I have a users table with the fields password, salt, token (obviously there are others but this is the most important). Upon registration it generate a random salt, and a random token, and it puts in the password field this:
hash("sha256", $theirpostpassword.$randomgeneratedsalt);
That random generated salt and token are stored in their respective fields in that users row in the table.
So upon login I select the salt ONLY from the users row with the username they specified. I then do a count query of how many rows have their post password concatenated with their specific salt, and then I log them in. Pretty sure I have that part down.
Now I was thinking to validate their login on every page I would have a function ran every page that checks their cookie to see if the format of id-username-token matches the row in the database. Meaning that every login it sets their cookie with those credentials.
Now the only thing I can think of to make it better is change the token every valid login?
Thanks for the insight guys.
Yes, you should definitely be changing tokens with every login. Otherwise a token stolen once is an account stolen forever. Users expect that logging off secures their session from attack by invalidating their cookies or other data.

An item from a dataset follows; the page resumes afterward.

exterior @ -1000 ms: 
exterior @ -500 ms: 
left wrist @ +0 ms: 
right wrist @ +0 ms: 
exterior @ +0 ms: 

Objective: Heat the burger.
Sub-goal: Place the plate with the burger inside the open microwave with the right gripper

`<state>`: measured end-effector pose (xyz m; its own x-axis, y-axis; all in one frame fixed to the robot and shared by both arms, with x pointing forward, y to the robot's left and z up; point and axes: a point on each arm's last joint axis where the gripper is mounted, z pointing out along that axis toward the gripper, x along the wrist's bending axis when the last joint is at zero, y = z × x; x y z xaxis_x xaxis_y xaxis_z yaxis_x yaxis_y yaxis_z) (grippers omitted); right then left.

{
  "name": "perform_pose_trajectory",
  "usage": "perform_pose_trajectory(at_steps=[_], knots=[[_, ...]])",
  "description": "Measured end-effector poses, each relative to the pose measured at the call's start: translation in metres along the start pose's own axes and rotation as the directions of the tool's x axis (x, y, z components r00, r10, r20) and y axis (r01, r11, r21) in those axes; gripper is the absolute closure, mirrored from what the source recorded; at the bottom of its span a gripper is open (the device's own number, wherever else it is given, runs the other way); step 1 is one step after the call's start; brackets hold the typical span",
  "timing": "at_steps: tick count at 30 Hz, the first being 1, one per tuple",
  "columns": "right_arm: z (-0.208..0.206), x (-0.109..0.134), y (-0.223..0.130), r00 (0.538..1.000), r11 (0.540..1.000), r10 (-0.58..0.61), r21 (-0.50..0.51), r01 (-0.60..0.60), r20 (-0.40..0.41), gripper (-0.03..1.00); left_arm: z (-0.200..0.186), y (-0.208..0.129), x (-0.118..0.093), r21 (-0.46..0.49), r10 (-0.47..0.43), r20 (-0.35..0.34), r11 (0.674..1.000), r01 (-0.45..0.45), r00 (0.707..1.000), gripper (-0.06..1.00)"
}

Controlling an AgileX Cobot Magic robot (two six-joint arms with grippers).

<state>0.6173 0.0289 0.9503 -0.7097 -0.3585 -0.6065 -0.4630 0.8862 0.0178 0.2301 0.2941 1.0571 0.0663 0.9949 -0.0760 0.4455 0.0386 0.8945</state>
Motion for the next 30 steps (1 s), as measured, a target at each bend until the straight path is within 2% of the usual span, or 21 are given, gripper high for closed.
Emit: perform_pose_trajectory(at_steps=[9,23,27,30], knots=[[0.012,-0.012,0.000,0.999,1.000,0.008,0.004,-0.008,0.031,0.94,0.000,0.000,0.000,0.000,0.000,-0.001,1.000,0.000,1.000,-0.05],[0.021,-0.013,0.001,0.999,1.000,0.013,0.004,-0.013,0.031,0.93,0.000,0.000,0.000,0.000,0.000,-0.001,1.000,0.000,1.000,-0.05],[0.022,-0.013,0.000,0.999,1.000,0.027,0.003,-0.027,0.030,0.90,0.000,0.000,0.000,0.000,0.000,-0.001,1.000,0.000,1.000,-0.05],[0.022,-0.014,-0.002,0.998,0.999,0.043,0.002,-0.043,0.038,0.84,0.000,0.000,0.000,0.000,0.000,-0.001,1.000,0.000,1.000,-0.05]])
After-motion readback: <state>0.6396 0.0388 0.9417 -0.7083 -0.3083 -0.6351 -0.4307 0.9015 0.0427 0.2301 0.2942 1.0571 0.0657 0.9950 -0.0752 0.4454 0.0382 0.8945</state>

Rather than the token being random, you can make it serve as a signature, by generating it from a hash of the user id, session expiry time, and whatever else you want in the cookie, plus a salt (just like the login system). This salt doesn’t have to come from the database, but it can. It could be a hardcoded string (sometimes called a “pepper” I think). Remember to treat the cookie as invalid if it’s past the expiry time. That’s why the token should be a signature, to make sure they didn’t spoof that data.